Generally speaking, a higher PASI score correlates to a lower quality of life. But, it's not always the case. The simple fact is that people respond to diseases differently, and psoriasis no exception. Even though two people may have the same PASI score, one might have a greater perception of pain and experience more emotional distress and social discomfort than the other.

To this end, some doctors will perform a subjective survey to quantify the impact of psoriasis on your day-to-day life. These may include:

  • Psoriasis Index of Quality of Life (PSORIQoL) which evaluates 25 different factors, including sleep, emotions, and social interactions
  • Psoriasis Life Stress Inventory (PLSI) which asks how stressful 18 daily tasks, like getting a haircut or going to public places, are for you to perform
  • Psoriasis Disability Index (PDI) which assesses how psoriasis affects your work, leisure time, and personal relationships

Clinical Value

By evaluating how psoriasis affects you physically and emotionally, your doctor can make a qualified decision regarding your treatment. With mild psoriasis, for example, your doctor may prescribe moisturizing creams and topical medications or recommend that you quit smoking or lose weight to reduce your risk of flares.

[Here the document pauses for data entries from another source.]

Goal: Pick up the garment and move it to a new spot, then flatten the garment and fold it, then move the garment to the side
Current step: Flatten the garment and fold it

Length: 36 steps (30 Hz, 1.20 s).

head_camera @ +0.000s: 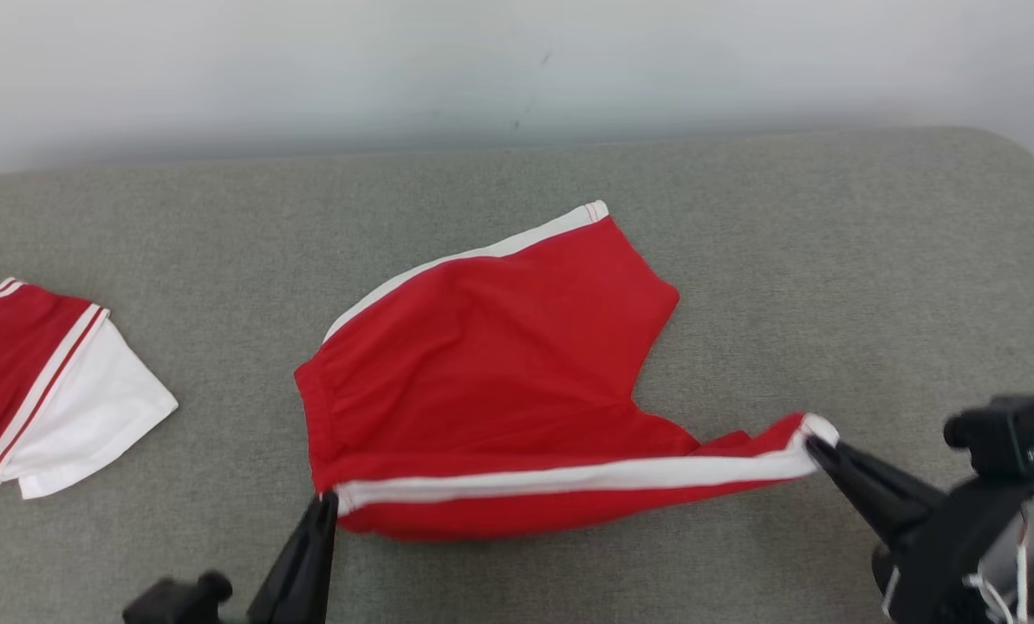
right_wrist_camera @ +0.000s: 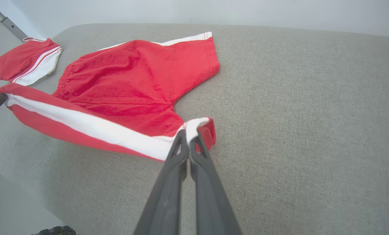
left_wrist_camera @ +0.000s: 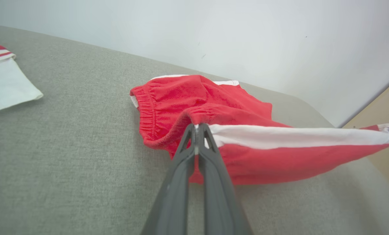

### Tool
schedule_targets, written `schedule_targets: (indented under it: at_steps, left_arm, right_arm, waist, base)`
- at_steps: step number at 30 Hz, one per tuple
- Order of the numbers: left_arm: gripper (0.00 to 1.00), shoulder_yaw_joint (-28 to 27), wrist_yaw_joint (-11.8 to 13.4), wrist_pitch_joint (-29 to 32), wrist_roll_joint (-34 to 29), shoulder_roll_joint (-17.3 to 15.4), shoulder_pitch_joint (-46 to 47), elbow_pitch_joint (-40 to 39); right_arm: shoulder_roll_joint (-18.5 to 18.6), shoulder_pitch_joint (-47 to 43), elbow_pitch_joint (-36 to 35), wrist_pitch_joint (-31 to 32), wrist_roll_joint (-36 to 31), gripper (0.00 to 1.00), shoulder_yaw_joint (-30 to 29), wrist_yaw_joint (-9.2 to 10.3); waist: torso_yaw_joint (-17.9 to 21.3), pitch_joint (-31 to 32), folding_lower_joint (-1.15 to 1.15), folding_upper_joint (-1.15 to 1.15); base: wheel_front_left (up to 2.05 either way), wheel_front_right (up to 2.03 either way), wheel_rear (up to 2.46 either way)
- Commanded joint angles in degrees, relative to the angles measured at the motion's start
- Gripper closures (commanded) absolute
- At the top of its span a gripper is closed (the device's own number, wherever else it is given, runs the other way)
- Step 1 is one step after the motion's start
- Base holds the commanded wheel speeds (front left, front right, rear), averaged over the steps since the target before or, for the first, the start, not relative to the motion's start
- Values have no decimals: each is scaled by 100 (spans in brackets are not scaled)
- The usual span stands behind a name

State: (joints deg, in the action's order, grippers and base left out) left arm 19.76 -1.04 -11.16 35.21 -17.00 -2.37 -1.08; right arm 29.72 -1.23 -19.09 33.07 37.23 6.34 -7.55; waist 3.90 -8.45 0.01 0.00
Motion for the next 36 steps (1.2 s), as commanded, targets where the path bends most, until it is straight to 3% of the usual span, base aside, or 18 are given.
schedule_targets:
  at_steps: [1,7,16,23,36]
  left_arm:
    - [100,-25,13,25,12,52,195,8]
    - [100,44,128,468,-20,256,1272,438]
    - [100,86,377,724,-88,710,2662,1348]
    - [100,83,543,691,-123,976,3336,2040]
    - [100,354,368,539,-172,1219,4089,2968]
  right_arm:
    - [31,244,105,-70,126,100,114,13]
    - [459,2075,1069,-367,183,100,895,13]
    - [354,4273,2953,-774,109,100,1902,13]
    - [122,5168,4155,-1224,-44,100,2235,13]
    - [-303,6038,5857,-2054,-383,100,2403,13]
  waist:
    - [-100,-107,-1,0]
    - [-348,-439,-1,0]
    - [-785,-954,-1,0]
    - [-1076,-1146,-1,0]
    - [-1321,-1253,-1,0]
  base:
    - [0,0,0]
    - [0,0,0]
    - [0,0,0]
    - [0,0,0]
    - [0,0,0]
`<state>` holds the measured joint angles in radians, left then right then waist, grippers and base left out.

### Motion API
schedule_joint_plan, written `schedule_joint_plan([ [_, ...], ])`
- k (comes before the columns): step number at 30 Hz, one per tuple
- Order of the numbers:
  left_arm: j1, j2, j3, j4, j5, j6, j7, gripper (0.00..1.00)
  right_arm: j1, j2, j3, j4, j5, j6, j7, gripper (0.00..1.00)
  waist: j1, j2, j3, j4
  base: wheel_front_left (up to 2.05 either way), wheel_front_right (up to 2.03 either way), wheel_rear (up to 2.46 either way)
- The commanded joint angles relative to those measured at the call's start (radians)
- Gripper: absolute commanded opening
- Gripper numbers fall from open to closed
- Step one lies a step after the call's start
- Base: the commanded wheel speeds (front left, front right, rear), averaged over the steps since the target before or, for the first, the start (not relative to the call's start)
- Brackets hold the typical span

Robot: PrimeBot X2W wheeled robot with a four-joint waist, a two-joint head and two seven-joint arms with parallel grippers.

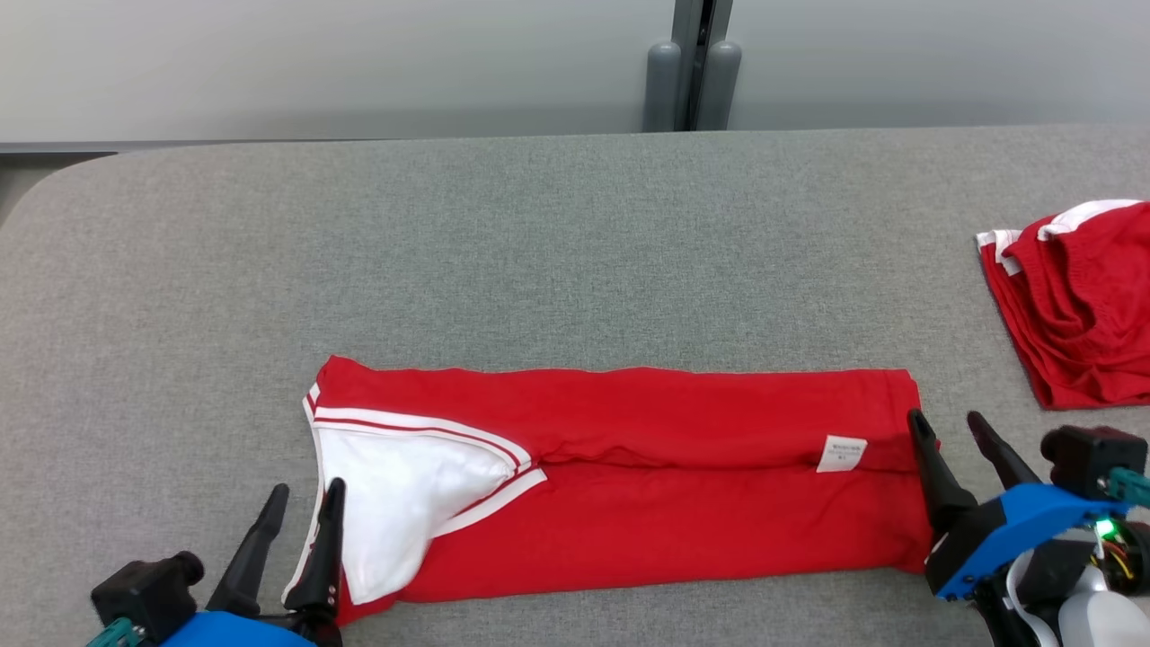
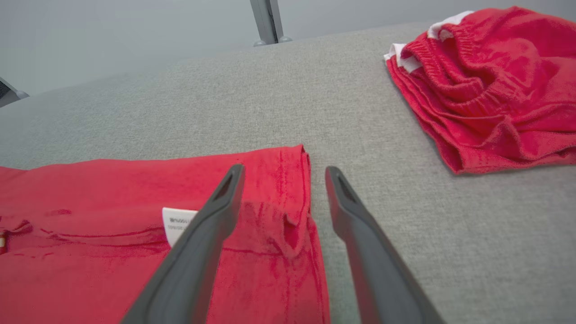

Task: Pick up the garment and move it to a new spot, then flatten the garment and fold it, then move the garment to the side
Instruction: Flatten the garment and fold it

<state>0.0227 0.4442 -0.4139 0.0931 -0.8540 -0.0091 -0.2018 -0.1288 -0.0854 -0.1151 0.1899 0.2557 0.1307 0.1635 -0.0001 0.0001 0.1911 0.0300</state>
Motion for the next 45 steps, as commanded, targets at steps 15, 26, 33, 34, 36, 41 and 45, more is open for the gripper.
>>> schedule_joint_plan([
  [15, 0.027, -0.06, 0.143, -0.057, 0.119, 0.129, -0.063, 1.0, 0.012, 0.03, -0.072, 0.012, -0.048, 0.0, -0.036, 1.0, 0.0001, -0.0001, -0.034, 0.017, 0.0, 0.0, 0.0],
  [26, 0.031, -0.1, 0.16, -0.059, 0.188, 0.155, -0.064, 1.0, -0.028, 0.033, -0.064, 0.156, -0.157, 0.0, -0.099, 1.0, 0.0001, -0.0001, -0.032, 0.057, 0.0, 0.0, 0.0],
  [33, 0.039, -0.095, 0.163, -0.076, 0.216, 0.167, -0.064, 1.0, -0.019, 0.035, -0.077, 0.258, -0.2, 0.0, -0.136, 1.0, 0.0001, -0.0001, -0.027, 0.066, 0.0, 0.0, 0.0],
  [34, 0.038, -0.094, 0.162, -0.079, 0.218, 0.168, -0.064, 1.0, -0.027, 0.035, -0.073, 0.274, -0.199, 0.0, -0.139, 1.0, 0.0001, -0.0001, -0.026, 0.064, 0.0, 0.0, 0.0],
  [36, 0.033, -0.093, 0.159, -0.085, 0.222, 0.172, -0.063, 1.0, -0.044, 0.035, -0.06, 0.31, -0.19, 0.0, -0.137, 1.0, 0.0001, -0.0001, -0.023, 0.06, 0.0, 0.0, 0.0],
  [41, 0.021, -0.088, 0.155, -0.094, 0.231, 0.178, -0.058, 1.0, -0.083, 0.037, -0.016, 0.393, -0.173, 0.0, -0.129, 0.31, 0.0001, -0.0001, -0.016, 0.048, 0.0, 0.0, 0.0],
  [45, 0.015, -0.084, 0.149, -0.101, 0.24, 0.185, -0.055, 1.0, -0.119, 0.038, 0.003, 0.438, -0.165, 0.0, -0.13, 0.0, 0.0001, -0.0001, -0.009, 0.036, 0.0, 0.0, 0.0],
])
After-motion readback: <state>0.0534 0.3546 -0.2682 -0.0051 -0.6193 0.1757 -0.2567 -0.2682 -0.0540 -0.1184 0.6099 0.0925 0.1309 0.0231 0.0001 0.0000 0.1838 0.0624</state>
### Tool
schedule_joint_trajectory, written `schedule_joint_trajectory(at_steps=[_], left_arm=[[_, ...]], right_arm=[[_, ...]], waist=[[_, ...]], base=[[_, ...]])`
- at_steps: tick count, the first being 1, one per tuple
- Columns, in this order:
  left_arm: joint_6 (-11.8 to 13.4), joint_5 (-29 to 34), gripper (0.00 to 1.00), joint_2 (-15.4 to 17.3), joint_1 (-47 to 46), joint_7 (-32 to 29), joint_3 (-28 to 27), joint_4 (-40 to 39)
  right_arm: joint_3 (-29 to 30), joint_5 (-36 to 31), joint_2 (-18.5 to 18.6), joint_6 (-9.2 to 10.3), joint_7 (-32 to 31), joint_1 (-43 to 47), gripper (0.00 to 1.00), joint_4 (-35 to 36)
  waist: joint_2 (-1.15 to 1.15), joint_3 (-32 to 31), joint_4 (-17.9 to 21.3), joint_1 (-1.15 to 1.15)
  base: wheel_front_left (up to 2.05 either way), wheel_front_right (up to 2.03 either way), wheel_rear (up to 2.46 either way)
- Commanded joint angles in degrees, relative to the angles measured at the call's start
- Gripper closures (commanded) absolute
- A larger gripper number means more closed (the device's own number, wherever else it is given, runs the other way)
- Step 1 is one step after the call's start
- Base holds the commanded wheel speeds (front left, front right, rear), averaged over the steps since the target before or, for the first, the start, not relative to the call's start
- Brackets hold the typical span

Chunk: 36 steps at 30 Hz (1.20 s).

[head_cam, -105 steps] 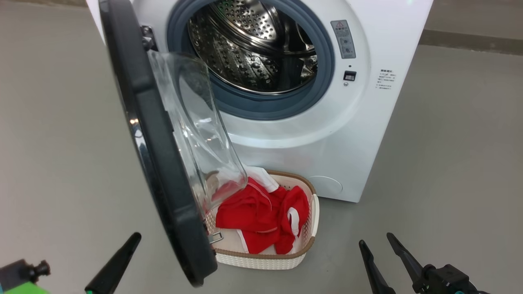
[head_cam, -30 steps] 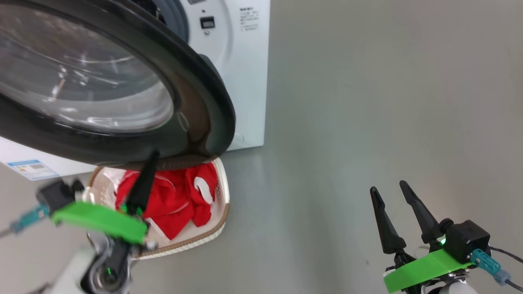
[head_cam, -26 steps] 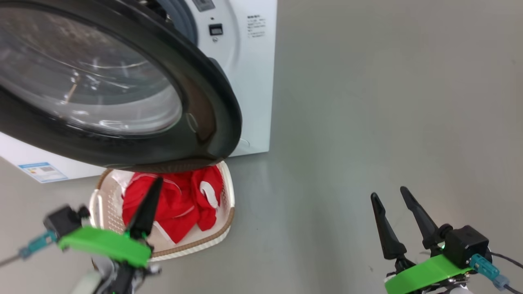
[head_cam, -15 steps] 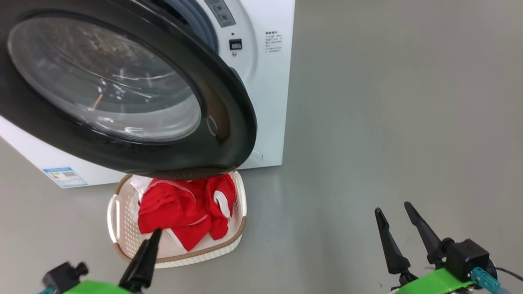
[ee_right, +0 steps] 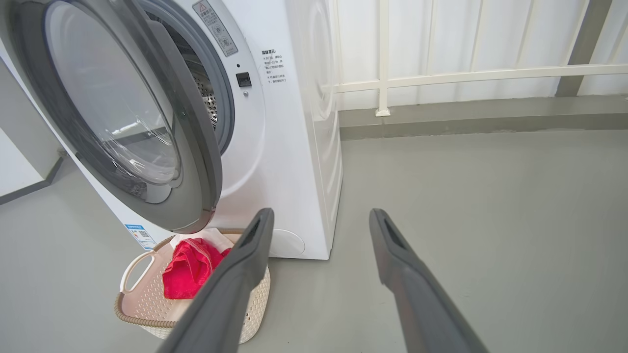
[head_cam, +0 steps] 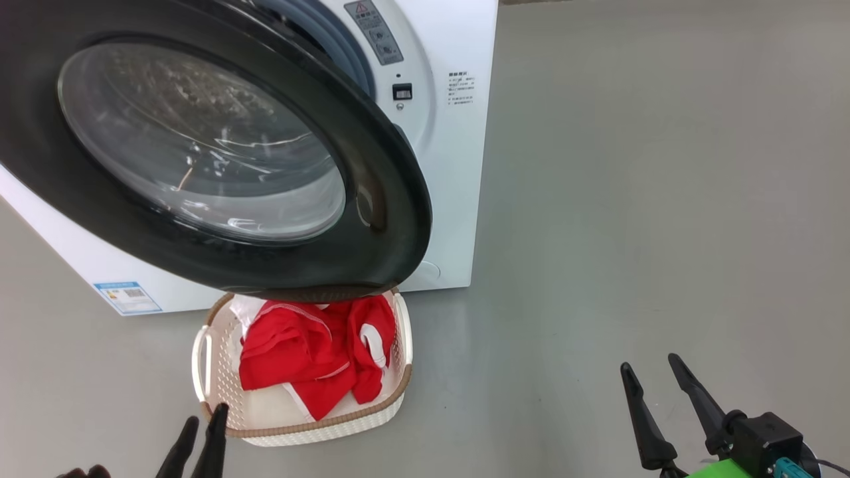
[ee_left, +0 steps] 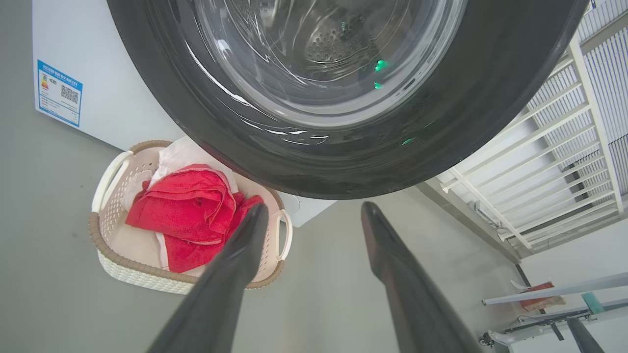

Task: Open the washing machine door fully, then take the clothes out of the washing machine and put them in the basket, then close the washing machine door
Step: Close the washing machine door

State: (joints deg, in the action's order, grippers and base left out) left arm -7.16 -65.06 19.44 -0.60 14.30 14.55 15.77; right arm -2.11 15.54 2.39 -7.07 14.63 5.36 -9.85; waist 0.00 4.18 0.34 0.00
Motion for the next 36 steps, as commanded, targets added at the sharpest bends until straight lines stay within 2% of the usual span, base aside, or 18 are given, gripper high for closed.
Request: schedule_joint_trajectory(at_steps=[1, 6, 20, 28, 36], left_arm=[[-0.3, 4.5, 0.0, 1.4, 0.0, 0.7, -3.0, -1.8], [-0.3, 14.3, 0.0, -0.2, 2.3, 0.7, -6.7, -3.1], [-0.3, 42.1, 0.0, -7.3, 6.9, 0.7, -17.3, -7.9], [-0.3, 48.3, 0.0, -10.8, 8.7, 0.7, -21.0, -11.4], [-0.3, 49.1, 0.0, -12.5, 9.6, 0.7, -21.9, -11.4]], right_arm=[[-0.7, -0.9, 0.5, -0.42, 0.4, -0.2, 0.0, 1.5], [0.0, -0.8, 0.7, -0.42, 0.4, 0.7, 0.0, 1.7], [1.9, -0.5, 1.1, -0.42, 0.4, 2.4, 0.0, 2.9], [2.6, -0.4, 1.1, -0.42, 0.4, 2.6, 0.0, 3.6], [2.5, -0.3, 0.9, -0.42, 0.4, 3.1, 0.0, 3.3]], waist=[[0.0, -0.3, 0.1, 0.0], [0.0, -0.9, 0.1, 0.0], [0.0, -2.1, -0.1, 0.0], [0.0, -2.4, -0.1, 0.0], [0.0, -2.7, -0.2, 0.0]], base=[[0.0, 0.0, 0.0], [0.0, 0.0, 0.0], [0.0, 0.0, 0.0], [0.0, 0.0, 0.0], [0.0, 0.0, 0.0]])
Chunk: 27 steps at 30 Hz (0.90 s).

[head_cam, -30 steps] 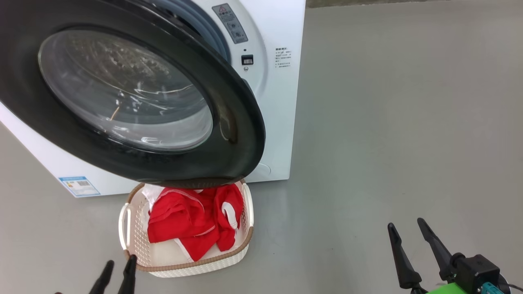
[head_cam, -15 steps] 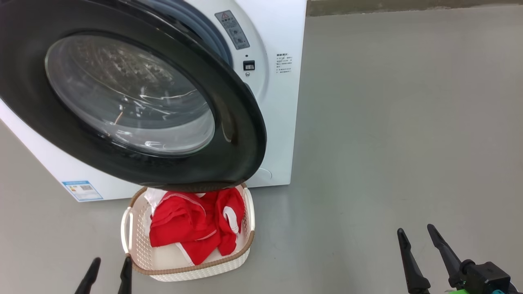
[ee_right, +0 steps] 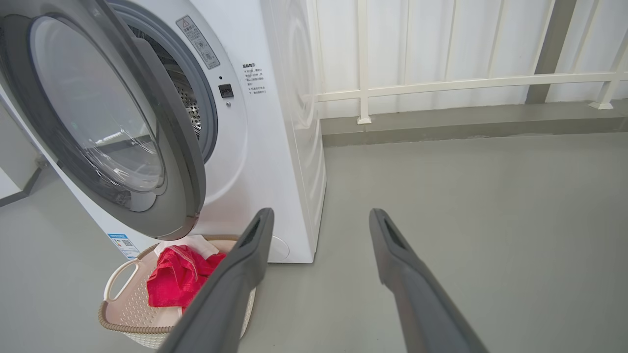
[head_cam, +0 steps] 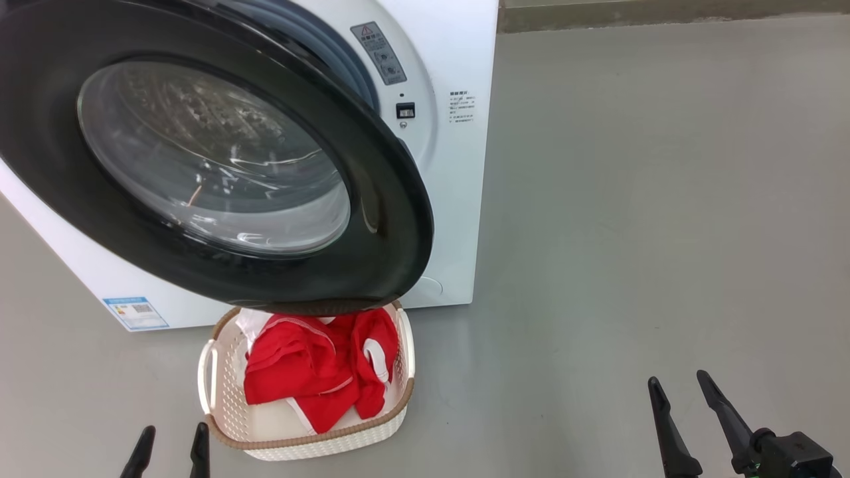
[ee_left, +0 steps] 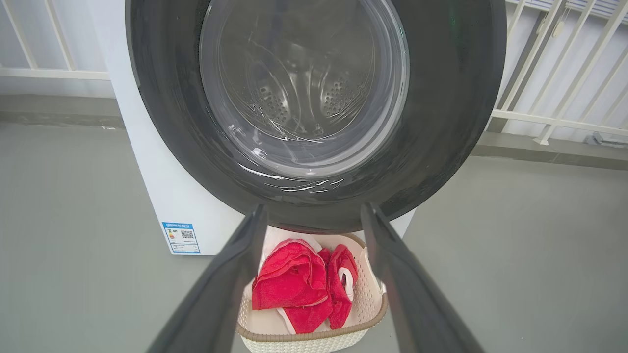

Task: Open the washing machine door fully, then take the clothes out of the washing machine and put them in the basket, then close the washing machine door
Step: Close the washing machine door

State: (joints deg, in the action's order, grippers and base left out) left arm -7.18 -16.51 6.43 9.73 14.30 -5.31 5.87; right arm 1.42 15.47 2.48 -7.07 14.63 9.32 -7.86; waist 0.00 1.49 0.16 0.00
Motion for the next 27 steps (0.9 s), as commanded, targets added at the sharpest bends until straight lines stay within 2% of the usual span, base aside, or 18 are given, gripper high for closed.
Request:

With moderate psoriasis, additional treatments may be incorporated, including immunosuppressant drugs like methotrexate or topical or oral retinoids. With severe psoriasis, additional interventions may be prescribed, including phototherapy and injectable biologic drugs like Humira (adalimumab) and Enbrel (etanercept).

Quality-of-life tests can also inform treatment decisions, particularly if the disease is causing anxiety or depression. In the end, the appropriate treatment of emotional symptoms is just as important as physical ones.

PASI scores, as well as the quality-of-life surveys, are also valuable in tracking your response to treatment. By keeping track of your condition, your doctor can ensure the optimal response to treatment and the optimal quality of life.